*REQUIREMENT:*
Task for the records below: copy exactly from the first line on, stopping once the line with "If you could point out the person's left forearm" is copied, and leave out the pictures.
RECORDS FOR PROCESSING START
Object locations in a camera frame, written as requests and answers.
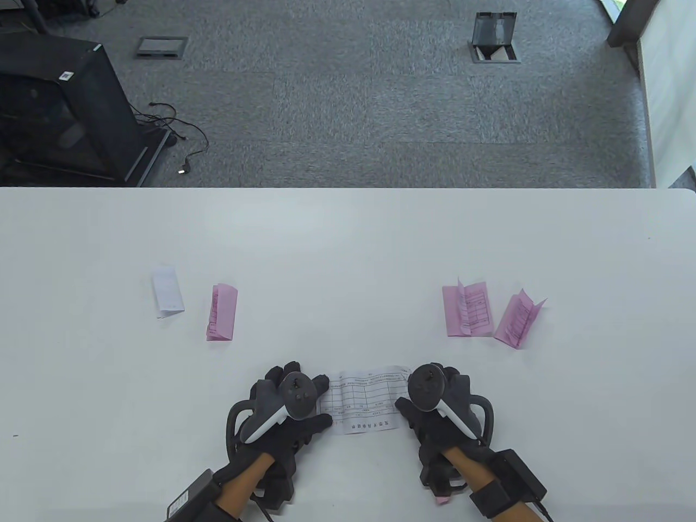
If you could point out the person's right hand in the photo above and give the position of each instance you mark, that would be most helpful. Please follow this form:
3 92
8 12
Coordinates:
435 429

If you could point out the person's left hand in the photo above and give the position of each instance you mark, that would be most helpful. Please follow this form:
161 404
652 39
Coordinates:
321 380

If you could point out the white invoice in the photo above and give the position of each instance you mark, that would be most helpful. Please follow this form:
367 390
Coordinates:
167 291
364 402

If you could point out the pink invoice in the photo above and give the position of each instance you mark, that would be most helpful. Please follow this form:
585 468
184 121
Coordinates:
462 307
222 312
516 321

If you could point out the person's right forearm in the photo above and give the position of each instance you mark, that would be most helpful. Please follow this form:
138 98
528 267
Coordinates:
467 467

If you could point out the person's left forearm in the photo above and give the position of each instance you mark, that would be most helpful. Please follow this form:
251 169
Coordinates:
244 486

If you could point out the black forearm battery box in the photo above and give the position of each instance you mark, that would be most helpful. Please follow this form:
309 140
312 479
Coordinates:
516 473
187 495

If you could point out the grey tracking controller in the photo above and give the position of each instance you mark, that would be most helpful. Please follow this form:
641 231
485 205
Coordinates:
427 383
296 391

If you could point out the black equipment cabinet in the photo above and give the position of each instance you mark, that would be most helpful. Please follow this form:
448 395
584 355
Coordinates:
81 109

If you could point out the closed grey floor socket box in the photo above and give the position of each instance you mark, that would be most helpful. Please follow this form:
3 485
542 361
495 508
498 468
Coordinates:
161 47

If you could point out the open grey floor socket box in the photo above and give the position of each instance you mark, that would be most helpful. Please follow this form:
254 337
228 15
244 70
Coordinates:
493 30

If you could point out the white partition panel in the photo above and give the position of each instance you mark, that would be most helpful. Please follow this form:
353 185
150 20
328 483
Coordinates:
671 81

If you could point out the dark furniture base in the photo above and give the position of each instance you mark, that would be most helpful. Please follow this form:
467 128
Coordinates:
54 8

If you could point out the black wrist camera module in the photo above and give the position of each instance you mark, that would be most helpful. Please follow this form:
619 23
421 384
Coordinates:
435 473
274 484

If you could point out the dark grey post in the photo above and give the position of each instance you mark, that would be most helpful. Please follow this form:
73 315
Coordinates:
631 22

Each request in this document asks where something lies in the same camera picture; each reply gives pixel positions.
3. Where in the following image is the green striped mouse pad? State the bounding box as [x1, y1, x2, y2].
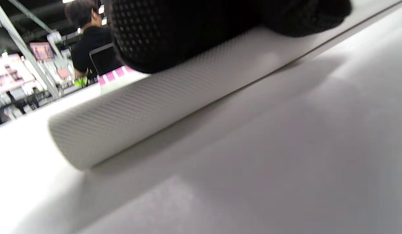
RECORDS FOR PROCESSING END
*RESULT:*
Object locations in a camera frame, written as requests and answers.
If you could point out the person's right hand in the photo above and give the position of each instance you mark, that would be most helpful. Please follow this form:
3 92
8 12
Coordinates:
435 429

If you could point out the person's left hand in the photo above and give the position of each instance you mark, that would be most helpful. Please follow this form:
161 404
652 39
Coordinates:
321 380

If you could point out the white invoice in the photo above and give the position of each instance you mark, that would be most helpful. Please follow this form:
367 390
Coordinates:
167 291
364 402

If you could point out the pink invoice in the photo above and give the position of each instance you mark, that would be most helpful. Please follow this form:
585 468
184 121
Coordinates:
462 307
222 312
516 321

If you could point out the person's right forearm in the photo above and give the position of each instance you mark, that would be most helpful. Please follow this form:
138 98
528 267
Coordinates:
467 467

If you could point out the person's left forearm in the photo above and give the position of each instance you mark, that would be most helpful. Please follow this form:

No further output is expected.